Perhaps the biggest driver that lead to Brexit was the widespread hostility towards the rising number of immigrants settling in the UK, and their desire to regain their sovereignty as an independent nation separate from the rest of Europe. The general thought amongst these voters was that remaining a part of the EU diminishes their authority, and the only solution to reclaim that independence was to leave. The surge in nationalism felt across the UK left ‘leave’ voters wanting to ‘Make Britain Great Again’.

What the heck can Britain do to prepare for this thing?

For Britain, the goal is now to draft a deal with the EU that leaves them in the best possible economic situation after Brexit.

Negotiations have been ongoing since July 2017 following the resignation of former PM David Cameron, and the subsequent election of new Conservative leader Theresa May. Discussions at EU HQ in Brussels have centered primarily around Britain’s status in the EU’s single market and customs union, future trade agreements with Europe, and the future residency status of the millions of EU citizens settled in the UK.

Put simply, there are two possible Brexit outcomes: a ‘hard Brexit’ which would see Britain withdraw entirely from the single market and customs union, and a ‘soft Brexit’, where Britain would remain in the single market and/or the customs union.

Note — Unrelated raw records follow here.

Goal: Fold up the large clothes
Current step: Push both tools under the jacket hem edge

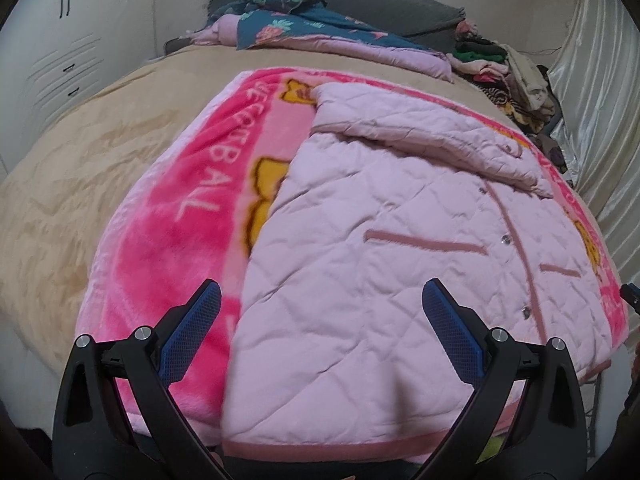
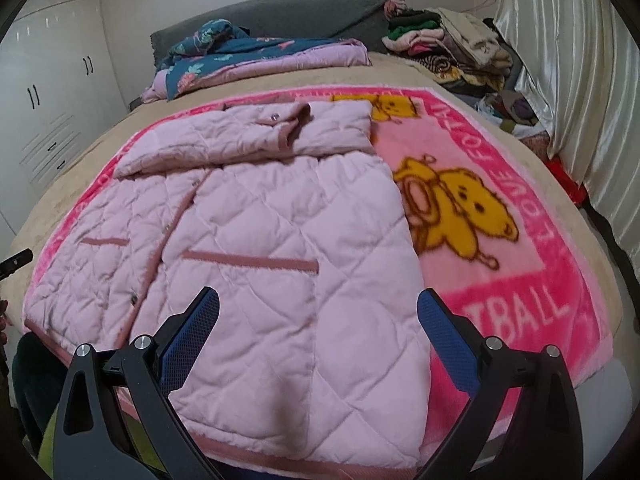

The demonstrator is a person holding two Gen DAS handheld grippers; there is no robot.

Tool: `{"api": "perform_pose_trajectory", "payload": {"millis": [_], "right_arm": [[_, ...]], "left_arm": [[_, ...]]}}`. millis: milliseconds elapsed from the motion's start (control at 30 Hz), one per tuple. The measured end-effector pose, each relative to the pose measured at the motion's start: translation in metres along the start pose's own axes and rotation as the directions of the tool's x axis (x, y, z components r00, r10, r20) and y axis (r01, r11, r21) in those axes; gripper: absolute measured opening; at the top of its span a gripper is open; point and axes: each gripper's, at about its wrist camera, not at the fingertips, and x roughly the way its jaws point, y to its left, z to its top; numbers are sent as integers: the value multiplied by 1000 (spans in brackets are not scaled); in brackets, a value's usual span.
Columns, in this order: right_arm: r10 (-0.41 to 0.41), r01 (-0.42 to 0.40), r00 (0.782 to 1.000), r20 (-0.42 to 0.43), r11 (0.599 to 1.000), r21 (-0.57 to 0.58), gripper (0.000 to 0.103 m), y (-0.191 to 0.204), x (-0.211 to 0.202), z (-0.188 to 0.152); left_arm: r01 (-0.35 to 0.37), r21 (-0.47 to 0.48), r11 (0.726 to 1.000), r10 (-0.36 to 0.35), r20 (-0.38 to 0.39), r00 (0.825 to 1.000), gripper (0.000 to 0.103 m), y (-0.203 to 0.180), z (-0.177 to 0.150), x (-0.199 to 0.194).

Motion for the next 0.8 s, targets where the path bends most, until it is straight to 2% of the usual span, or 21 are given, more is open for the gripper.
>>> {"api": "perform_pose_trajectory", "payload": {"millis": [233,600,800], "right_arm": [[-13,13,1000,-25,1000,3,99,-9,1,-8],[-10,11,997,-71,1000,14,99,-22,5,-29],[-5,10,993,-115,999,43,99,-34,14,-44]], "left_arm": [[-3,-52,999,0,-52,999,94,23,-15,8],[90,-144,985,-114,-161,980,94,39,-47,26],[74,-132,988,-98,-182,978,94,36,-46,29]]}}
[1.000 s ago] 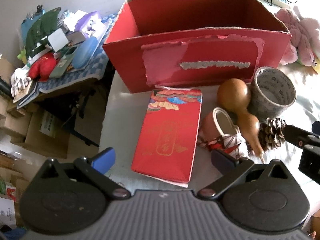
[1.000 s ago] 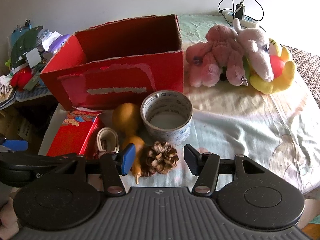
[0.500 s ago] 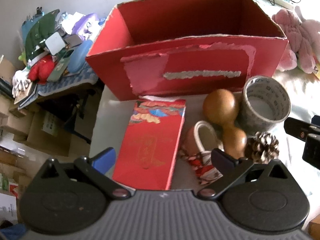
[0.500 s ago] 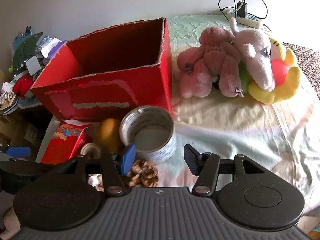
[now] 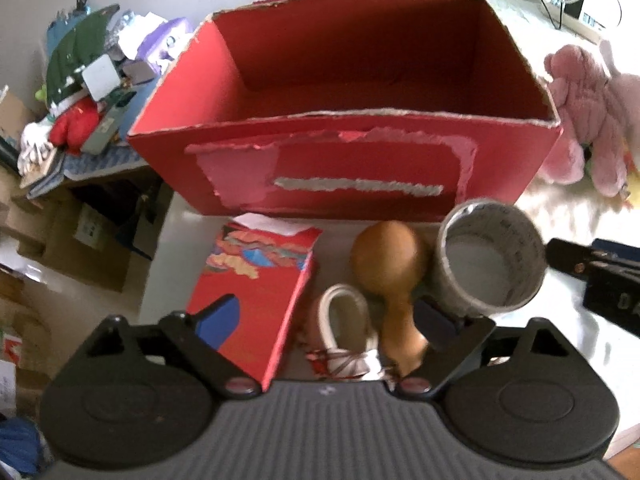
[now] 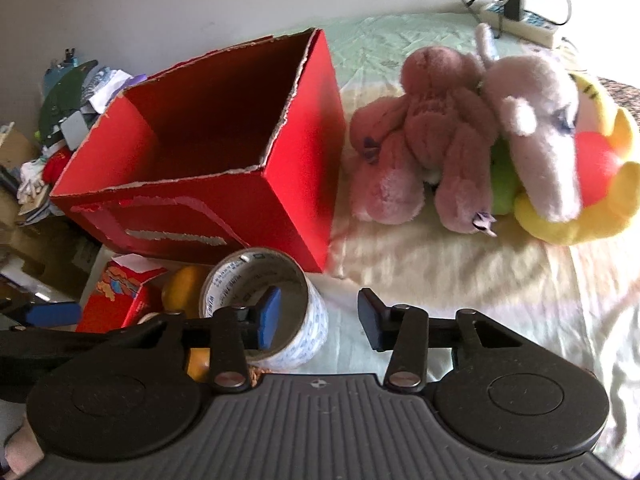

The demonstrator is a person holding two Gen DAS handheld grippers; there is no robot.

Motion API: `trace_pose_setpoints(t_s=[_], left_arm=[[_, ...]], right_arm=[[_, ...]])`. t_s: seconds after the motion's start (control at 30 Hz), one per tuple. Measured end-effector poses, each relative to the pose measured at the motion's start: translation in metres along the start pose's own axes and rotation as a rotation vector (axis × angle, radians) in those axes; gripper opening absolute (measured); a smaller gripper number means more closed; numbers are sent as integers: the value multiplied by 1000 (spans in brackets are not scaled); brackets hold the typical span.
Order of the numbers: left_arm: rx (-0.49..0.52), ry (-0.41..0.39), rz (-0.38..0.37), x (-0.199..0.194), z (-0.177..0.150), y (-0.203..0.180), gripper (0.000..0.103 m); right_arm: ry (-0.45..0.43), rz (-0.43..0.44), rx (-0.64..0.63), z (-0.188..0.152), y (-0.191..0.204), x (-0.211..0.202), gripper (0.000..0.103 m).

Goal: Organize objects
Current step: 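Move the right gripper toward the clear tape roll beside the box, then close the right gripper on the rim of the tape roll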

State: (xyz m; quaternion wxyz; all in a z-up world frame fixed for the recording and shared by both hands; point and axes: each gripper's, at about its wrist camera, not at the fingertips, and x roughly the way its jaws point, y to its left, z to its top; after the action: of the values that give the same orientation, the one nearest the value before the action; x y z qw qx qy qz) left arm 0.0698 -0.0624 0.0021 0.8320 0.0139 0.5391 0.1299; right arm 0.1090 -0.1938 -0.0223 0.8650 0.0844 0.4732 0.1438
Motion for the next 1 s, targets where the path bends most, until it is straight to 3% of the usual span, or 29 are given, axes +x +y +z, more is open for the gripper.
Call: trace_pose_setpoints(t_s=[0.23,0.4,0.5,0.67,0.83,0.9,1.0], left_arm=[[-61,-24,-108,-5,7,-7,81],[-69,14,-142,9,13,-20,58],[-76,50,-186,19,14,-22,51],[-36,23,-193,22,16,-25,46],[-8,49,-235,29,23,-26,44],[23,53,-260,30,25,-29,30],[68,46,-299,27,29,-35,19]], right_arm=[[46,45,-29,9,-5,26,36],[97,70,-25,7,-11,43,29],[119,84,-8,6,-14,49,29],[138,116,38,7,-18,52,17],[119,87,44,8,-19,47,14],[105,84,59,6,-21,43,14],[82,77,94,4,-27,31,14]])
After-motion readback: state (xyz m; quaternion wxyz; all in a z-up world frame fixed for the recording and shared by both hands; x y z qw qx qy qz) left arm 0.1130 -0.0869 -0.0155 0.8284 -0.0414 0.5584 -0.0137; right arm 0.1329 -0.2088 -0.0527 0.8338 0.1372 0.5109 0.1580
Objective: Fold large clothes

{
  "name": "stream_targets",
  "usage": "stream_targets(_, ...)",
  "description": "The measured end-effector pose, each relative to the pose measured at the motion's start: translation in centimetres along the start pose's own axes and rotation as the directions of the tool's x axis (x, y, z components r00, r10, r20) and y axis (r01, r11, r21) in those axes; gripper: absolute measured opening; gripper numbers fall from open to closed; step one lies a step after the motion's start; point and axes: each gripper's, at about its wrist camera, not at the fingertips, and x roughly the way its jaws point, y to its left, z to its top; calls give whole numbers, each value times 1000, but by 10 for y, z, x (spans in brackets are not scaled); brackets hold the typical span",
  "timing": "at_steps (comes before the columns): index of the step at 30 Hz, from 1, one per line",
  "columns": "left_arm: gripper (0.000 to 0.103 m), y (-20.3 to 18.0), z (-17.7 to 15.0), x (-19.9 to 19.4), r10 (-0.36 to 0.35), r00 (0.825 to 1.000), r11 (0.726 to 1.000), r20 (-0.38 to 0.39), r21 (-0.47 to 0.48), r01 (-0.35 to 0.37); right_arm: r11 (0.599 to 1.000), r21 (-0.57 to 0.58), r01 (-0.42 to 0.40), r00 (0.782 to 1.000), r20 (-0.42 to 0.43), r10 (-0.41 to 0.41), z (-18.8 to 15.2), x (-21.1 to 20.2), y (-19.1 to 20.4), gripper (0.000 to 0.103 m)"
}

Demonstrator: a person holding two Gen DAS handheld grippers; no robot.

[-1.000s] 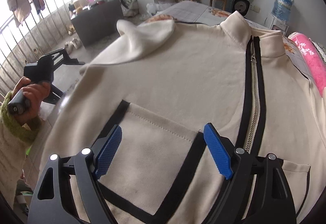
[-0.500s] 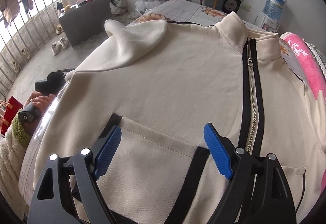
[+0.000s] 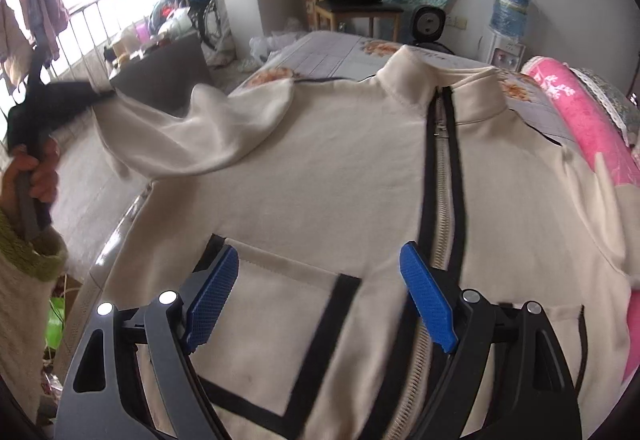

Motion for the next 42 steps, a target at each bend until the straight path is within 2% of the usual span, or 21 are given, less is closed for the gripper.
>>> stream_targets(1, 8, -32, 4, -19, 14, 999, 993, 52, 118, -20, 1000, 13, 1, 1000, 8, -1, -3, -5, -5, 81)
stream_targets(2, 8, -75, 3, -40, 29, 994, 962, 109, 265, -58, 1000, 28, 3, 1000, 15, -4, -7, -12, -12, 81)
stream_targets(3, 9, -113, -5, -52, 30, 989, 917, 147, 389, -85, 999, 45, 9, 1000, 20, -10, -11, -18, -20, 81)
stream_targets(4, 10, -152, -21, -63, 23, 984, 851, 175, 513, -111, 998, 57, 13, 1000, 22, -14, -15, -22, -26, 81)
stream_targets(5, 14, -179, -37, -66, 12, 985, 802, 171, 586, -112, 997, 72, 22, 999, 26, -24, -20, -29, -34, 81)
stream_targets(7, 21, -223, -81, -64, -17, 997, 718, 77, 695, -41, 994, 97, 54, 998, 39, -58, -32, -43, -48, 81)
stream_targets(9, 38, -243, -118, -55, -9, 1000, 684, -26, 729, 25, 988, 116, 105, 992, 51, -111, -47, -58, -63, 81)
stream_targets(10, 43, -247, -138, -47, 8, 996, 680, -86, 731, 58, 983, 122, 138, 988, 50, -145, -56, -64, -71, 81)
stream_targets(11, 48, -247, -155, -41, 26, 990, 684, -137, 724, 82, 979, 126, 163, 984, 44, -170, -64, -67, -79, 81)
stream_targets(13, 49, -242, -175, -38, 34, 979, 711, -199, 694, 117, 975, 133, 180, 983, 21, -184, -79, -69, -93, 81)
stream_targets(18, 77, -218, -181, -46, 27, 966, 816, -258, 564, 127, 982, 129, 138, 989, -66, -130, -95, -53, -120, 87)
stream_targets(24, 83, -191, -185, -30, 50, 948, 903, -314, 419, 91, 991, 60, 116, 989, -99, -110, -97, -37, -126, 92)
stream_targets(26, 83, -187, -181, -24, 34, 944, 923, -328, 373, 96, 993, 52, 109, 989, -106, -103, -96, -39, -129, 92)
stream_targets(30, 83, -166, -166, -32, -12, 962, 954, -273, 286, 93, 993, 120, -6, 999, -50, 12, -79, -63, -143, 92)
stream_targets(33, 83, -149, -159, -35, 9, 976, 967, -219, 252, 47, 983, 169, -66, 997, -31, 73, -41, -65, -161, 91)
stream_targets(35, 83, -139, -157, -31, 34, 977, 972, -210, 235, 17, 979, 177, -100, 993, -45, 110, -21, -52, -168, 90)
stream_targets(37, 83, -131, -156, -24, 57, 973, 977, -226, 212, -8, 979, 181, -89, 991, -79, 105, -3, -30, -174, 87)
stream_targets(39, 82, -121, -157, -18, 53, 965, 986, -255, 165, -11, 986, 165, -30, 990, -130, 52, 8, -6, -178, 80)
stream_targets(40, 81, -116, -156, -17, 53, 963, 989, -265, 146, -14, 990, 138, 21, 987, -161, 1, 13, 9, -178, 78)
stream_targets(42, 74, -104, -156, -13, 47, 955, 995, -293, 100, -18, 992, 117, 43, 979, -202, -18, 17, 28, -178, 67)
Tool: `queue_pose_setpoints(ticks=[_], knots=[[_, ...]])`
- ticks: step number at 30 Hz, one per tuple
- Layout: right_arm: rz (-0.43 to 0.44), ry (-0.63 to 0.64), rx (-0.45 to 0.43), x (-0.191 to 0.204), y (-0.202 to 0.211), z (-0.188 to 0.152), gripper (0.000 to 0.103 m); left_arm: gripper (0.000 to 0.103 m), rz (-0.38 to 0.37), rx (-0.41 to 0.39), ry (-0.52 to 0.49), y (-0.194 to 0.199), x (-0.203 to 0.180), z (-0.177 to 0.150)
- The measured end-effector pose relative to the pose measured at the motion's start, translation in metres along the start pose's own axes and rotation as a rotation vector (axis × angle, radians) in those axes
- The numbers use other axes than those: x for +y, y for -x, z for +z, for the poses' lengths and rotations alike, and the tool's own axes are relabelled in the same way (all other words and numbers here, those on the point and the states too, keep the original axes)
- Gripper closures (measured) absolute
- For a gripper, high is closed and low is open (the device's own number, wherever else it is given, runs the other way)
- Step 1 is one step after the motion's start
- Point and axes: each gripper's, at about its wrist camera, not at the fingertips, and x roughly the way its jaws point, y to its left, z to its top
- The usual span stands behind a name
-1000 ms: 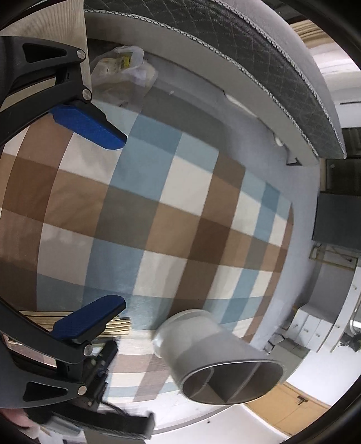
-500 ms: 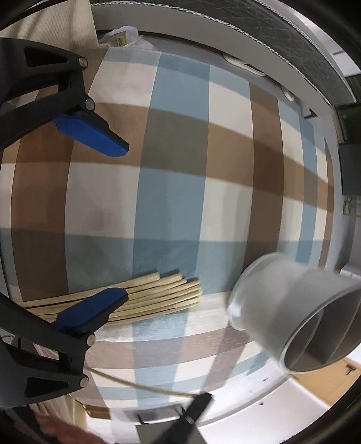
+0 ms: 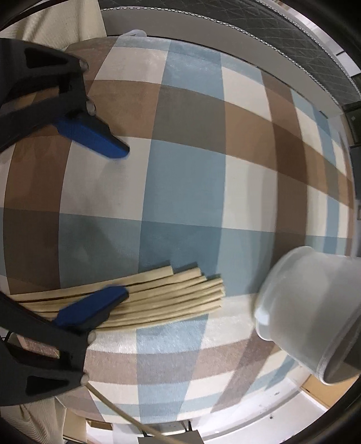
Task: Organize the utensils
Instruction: 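Close the left gripper on another chopstick while the right gripper holds its chopstick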
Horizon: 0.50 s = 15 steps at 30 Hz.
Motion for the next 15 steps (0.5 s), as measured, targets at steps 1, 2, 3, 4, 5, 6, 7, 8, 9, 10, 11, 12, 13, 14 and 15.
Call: queue_pose_setpoints(ticks=[1, 2, 3, 4, 5, 6, 7, 8, 9, 10, 11, 12, 13, 14, 15], knots=[[-0.003, 0.004, -0.006, 0.001, 0.001, 0.001, 0.099, 0.022, 0.012, 0.001, -0.003, 0.001, 0.000, 0.000], [-0.001, 0.005, -0.011, 0.001, 0.002, 0.001, 0.099, 0.023, 0.026, 0.004, -0.005, 0.001, 0.000, 0.001], [0.002, 0.004, -0.015, 0.001, 0.003, 0.002, 0.099, 0.023, 0.031, 0.008, -0.007, 0.001, 0.001, 0.001], [0.004, 0.004, -0.017, 0.001, 0.004, 0.002, 0.099, 0.023, 0.036, 0.016, -0.010, 0.001, 0.001, 0.001], [0.005, 0.003, -0.020, 0.001, 0.004, 0.002, 0.099, 0.023, 0.039, 0.020, -0.012, 0.001, 0.001, 0.002], [0.007, 0.000, -0.021, 0.001, 0.005, 0.003, 0.099, 0.025, 0.042, 0.026, -0.013, 0.001, 0.001, 0.002], [0.008, -0.002, -0.022, 0.000, 0.005, 0.003, 0.099, 0.030, 0.044, 0.023, -0.012, 0.002, 0.001, 0.003], [0.008, -0.005, -0.025, 0.000, 0.006, 0.003, 0.099, 0.033, 0.043, 0.022, -0.012, 0.003, 0.001, 0.004], [0.008, -0.007, -0.026, -0.001, 0.006, 0.003, 0.099, 0.039, 0.043, 0.023, -0.014, 0.005, 0.002, 0.005], [0.008, -0.008, -0.026, -0.001, 0.006, 0.003, 0.099, 0.048, 0.043, 0.022, -0.016, 0.007, 0.002, 0.007], [0.008, -0.009, -0.026, -0.001, 0.006, 0.003, 0.099, 0.054, 0.042, 0.021, -0.018, 0.009, 0.002, 0.009], [0.009, -0.010, -0.027, -0.002, 0.006, 0.003, 0.099, 0.067, 0.042, 0.022, -0.019, 0.010, 0.002, 0.013], [0.009, -0.010, -0.027, -0.001, 0.006, 0.003, 0.099, 0.082, 0.041, 0.023, -0.017, 0.011, 0.001, 0.016], [0.009, -0.010, -0.028, -0.001, 0.006, 0.003, 0.099, 0.091, 0.037, 0.024, -0.015, 0.011, 0.001, 0.018], [0.009, -0.010, -0.029, -0.001, 0.007, 0.004, 0.099, 0.098, 0.030, 0.026, -0.013, 0.008, -0.003, 0.020]])
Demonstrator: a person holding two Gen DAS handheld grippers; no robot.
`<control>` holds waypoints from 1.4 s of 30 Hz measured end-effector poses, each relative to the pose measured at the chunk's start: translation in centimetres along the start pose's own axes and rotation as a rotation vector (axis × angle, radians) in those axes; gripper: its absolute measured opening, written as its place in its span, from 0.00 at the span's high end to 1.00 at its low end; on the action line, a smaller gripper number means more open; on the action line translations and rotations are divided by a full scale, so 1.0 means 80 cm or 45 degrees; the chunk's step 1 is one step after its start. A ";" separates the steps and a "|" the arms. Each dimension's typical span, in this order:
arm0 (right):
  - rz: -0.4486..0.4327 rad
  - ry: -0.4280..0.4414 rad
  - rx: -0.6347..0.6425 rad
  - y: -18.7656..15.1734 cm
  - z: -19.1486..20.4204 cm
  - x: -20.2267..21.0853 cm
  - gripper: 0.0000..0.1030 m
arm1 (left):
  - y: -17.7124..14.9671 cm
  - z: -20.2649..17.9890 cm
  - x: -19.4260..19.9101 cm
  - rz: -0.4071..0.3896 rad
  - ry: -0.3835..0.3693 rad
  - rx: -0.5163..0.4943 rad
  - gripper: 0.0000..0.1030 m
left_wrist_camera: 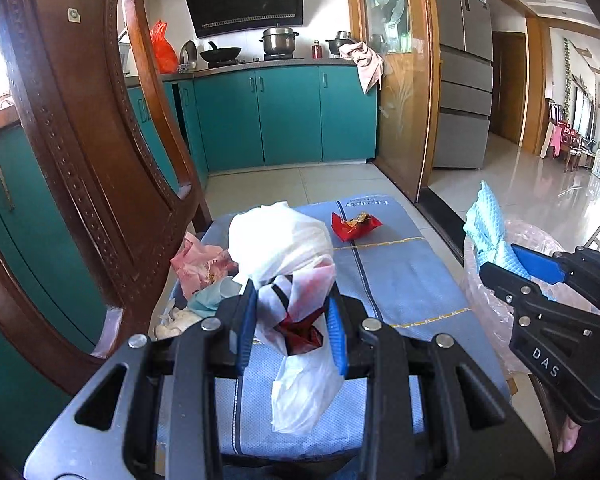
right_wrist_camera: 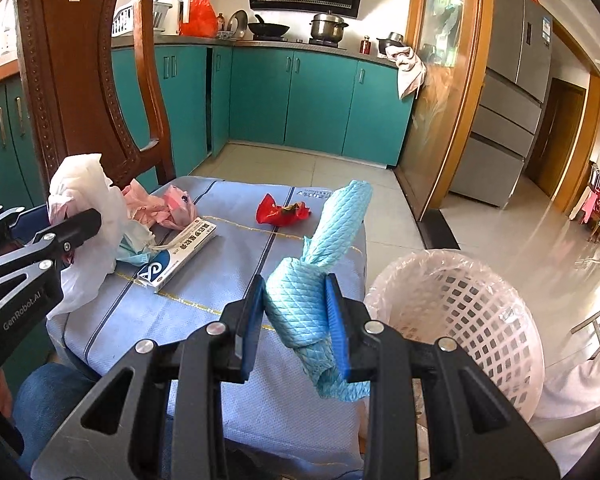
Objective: Collect trash
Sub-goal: 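Lift the blue cloth and white bag and carry them over the basket, then open both tools over the basket to drop the cloth and bag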
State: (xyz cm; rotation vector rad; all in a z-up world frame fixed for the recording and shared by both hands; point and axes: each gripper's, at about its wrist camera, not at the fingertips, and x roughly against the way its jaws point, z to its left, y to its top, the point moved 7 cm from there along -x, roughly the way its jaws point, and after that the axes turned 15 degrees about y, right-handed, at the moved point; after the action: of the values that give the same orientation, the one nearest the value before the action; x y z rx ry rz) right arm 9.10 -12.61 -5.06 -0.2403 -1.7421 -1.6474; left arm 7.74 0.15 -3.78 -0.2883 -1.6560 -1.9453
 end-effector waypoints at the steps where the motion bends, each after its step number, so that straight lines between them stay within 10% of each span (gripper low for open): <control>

There are many supporters of a harder Brexit that would guarantee more sovereignty and control for Britain, however, with no trade agreement with Europe, many fear that this scenario could spell out economic disaster for Britain.

Nearly every Brexit deal May has proposed has been unanimously rejected by EU officials, and she has subsequently been the target of brutal criticism from her own party, her opposition, and pretty much everyone else on the continent. Even Scottish First Minister Nicola Sturgeon so eloquently stated that May’s handling of Brexit talks has been ‘shambolic, chaotic, and utterly incompetent’. Ouch.

As negotiations stagnate, it’s beginning to look like Britain is headed for a no-deal, hard Brexit – however, this is all speculation until May produces a plan in the coming months to appease both sides of the deal. That’s a big ‘if’.

What does this mean for Canada and the rest of the world?

Are Britons likely to flock to Canada in hoards the way it was speculated Americans would after the election of the 45th? Unlikely. Will this have implications on trade, immigration and international policy agreements between Canada and our coloniser? Almost definitely.

With Britain potentially headed for a no-deal Brexit, the rest of the world is scrambling – even the IMF is sh*tting it, calling it ‘one of the biggest financial risks facing the global economy’.

Fortunately, Brexit’s impact on Canada will be minimal. The terms and conditions of the Canada-UK trade relationship are likely to remain quite similar. That’s good news, considering that we export approximately $16 billion in goods to the UK every year – 60.6% of which are metals and minerals. The UK is our third largest trading partner – right behind the US and China.

Brexit also poses a unique opportunity for Canada to pursue a modern trade agreement with Britain. Prime Minister Justin Trudeau has stated his openness in working with the UK on a brand-new, ‘more impactful’ trade deal, which will likely be built from Canada’s Comprehensive Economic Trade Agreement, which is our deal with the EU.

Until then, Btchcoin will keep you updated on Brexit in our biweekly newsletters. And if you’re having a rough week, just remember, at least you’re not Theresa May.